As we know, the mechanical response of materials is highly dependent on the distribution and evolution of dislocations during plastic slip. In order to fully understand the connection between the strength and dislocation activity, it is quite necessary to investigate the dislocation structure in materials deformed in a wide range of strain rates. In recent years, the dislocation structure in monocrystalline and polycrystalline copper deformed at different strain rates [4,5,6,7,8] has been characterized extensively, especially using transmission electron microscopy (TEM). In the 1970s, Göttler [5] investigated the dislocation arrangement and cell structure of a single-crystal Cu tensile deformed along [100] orientation at the strain rate of 10⁻⁴ s⁻¹. The dislocation densities were observed to be close to ~10¹⁵ m⁻² when shear stress increased up to 100 MPa, and the average diameter of dislocation cells was inversely proportional to shear stress. To develop bulk nanostructured Cu with ultrafine grain size, Li et al. [6] performed multiple dynamic impact tests of Cu at strain rates within ~10²–10³ s⁻¹. TEM results showed increasing strain rate can induce a significant change in microstructures including dislocations, twins, and shear bands, which successfully resulted in a reduction in grain size from initially hundreds of micrometers to tens of nanometers. The dislocation structure in Cu after shock compression was also studied using TEM [4,7,8]. Compared to deformation at lower strain rates, the distribution of dislocations was found to be more homogeneous in the shocked samples. In addition, the sizes of dislocation cells decreased with increasing shock pressure, and many small dislocation loops in the range of ~10–250 nm were observed.

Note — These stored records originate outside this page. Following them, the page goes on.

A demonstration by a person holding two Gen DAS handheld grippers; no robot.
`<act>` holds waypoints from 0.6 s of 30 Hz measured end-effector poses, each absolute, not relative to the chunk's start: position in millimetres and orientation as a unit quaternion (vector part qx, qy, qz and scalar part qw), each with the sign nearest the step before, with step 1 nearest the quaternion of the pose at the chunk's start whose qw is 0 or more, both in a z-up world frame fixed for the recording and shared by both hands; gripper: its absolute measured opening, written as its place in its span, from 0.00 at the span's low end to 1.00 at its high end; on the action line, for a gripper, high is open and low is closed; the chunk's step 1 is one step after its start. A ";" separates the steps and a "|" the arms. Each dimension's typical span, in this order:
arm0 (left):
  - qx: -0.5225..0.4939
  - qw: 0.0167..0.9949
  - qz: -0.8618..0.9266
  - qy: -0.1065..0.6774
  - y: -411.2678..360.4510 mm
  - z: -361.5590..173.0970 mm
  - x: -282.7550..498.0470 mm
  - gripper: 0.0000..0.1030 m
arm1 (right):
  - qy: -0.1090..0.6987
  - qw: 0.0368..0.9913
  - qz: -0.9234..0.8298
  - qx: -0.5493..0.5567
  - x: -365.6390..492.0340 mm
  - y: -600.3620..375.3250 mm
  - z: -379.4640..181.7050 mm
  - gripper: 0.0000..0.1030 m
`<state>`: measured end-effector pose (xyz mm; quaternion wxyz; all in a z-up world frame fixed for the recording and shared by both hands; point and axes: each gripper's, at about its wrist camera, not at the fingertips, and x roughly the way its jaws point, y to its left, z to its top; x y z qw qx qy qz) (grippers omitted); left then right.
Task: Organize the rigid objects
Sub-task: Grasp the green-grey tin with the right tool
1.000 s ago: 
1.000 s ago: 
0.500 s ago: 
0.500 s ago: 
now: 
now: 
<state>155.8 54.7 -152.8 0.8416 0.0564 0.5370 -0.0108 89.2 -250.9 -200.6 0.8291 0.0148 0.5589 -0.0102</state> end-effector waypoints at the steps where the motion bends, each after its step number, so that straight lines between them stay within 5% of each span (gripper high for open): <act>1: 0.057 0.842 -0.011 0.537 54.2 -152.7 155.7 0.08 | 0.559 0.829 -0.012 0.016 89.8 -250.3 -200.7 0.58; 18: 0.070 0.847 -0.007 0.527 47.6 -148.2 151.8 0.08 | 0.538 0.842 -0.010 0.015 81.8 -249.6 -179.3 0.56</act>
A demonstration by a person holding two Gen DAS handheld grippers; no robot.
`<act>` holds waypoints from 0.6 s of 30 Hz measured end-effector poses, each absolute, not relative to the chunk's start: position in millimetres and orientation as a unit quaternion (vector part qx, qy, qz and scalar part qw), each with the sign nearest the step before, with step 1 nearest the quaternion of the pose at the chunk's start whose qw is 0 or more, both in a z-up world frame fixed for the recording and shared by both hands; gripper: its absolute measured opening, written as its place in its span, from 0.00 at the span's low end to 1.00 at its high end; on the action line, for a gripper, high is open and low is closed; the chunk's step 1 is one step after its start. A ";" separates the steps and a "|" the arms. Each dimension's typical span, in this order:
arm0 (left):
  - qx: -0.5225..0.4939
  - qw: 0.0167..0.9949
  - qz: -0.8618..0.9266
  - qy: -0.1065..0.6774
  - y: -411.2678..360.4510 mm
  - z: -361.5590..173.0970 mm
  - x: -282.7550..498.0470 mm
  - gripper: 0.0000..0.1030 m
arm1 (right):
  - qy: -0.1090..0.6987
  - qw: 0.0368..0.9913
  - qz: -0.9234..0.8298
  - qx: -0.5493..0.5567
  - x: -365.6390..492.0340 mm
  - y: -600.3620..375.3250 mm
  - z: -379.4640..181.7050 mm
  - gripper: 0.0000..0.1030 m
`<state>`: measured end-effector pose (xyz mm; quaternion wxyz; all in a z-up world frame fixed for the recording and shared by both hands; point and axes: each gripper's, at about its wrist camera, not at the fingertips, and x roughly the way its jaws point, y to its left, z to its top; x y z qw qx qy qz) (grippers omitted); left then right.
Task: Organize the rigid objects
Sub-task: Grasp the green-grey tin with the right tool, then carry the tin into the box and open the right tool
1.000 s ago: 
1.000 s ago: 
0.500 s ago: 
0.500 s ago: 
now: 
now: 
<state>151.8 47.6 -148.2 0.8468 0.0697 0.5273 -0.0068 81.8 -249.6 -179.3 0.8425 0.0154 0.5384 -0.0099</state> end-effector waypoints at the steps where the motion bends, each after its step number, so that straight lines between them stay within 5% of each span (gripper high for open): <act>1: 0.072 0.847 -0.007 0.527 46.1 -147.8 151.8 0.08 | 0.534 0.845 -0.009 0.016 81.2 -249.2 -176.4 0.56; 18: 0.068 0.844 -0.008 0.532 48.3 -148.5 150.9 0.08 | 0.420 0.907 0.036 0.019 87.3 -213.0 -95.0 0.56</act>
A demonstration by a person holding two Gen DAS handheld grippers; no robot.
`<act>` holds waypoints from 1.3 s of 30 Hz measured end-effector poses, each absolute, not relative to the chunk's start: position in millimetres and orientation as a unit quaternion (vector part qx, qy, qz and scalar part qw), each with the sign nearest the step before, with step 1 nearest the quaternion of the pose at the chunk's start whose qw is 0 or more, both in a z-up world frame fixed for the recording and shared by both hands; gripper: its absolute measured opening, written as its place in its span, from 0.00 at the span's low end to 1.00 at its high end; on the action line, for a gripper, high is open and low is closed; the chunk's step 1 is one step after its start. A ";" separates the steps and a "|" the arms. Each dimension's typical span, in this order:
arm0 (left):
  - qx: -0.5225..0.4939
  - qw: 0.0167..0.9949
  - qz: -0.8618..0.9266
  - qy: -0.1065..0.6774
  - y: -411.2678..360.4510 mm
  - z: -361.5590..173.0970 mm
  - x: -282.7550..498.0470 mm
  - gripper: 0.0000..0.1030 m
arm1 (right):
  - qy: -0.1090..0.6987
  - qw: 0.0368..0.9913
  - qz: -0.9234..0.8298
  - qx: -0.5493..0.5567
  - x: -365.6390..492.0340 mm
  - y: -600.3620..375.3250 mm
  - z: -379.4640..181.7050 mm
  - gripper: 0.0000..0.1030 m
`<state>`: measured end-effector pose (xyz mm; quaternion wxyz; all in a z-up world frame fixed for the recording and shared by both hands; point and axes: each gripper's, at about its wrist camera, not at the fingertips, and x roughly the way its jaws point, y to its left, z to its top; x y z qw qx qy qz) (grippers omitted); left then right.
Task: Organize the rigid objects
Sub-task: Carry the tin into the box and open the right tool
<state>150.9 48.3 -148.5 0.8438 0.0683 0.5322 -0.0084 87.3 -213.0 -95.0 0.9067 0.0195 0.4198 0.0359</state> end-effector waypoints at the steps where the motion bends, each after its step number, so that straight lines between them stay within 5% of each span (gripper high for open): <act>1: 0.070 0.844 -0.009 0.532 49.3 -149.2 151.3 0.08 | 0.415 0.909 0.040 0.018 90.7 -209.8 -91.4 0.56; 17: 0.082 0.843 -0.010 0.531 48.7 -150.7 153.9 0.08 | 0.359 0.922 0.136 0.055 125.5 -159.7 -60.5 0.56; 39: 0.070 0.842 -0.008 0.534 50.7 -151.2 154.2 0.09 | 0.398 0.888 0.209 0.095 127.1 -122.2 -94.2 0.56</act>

Complementary to TEM, X-ray line profile analysis (XLPA) is another microstructure characterizing technique, which focuses on analyzing statistical properties of the dislocation system [9,10]. If there are a huge number of dislocations in material, all dislocations will interact with each other and form a specific inter-stress or strain distribution in the whole system. The inter-strain distribution can directly influence the shape of the diffraction line profile. At present, with the development of the procedure of XLPA [11,12,13], the statistical parameters of dislocations such as the density, the character, and the arrangement parameter of dislocations can be achieved inversely from the measured diffraction line profiles. Previous experimental results of materials deformed at lower strain rates indicated that XLPA is a reliable procedure to provide quantitative values of microstructure consistent with TEM results [5,14]. However, for irradiated materials, dislocation densities determined by XLPA were recently found to be obviously larger than those obtained using TEM [15]. The discrepancy was accounted for by referring to the dislocation structure produced by irradiation, which usually comprises dislocation loops with diameters covering a wide range. In principle, XLPA can detect dislocation loops for any diameter, while TEM just counts loops larger than a specific value. This is a limitation for TEM to quantitate the dislocation densities in irradiated materials. For the materials deformed at different strain rates, although various microstructures have been investigated using TEM, fewer studies were carried out systematically to compare the effect of strain rate on the dislocation structure in the materials. Particularly for shock-loaded materials, the dislocation densities obtained by TEM are far lower than the analytical calculations [4,16,17] or the numerical simulations [18,19,20]. After comparing the electrical resistances in the copper during and after shock compression, Gilev [21] considered that the information on defects obtained for the recovered sample was not reflective of the real state of the material right behind the shock front. This encouraged us to initiate X-ray diffraction measurements of the dislocation structure in materials deformed at different strain rates.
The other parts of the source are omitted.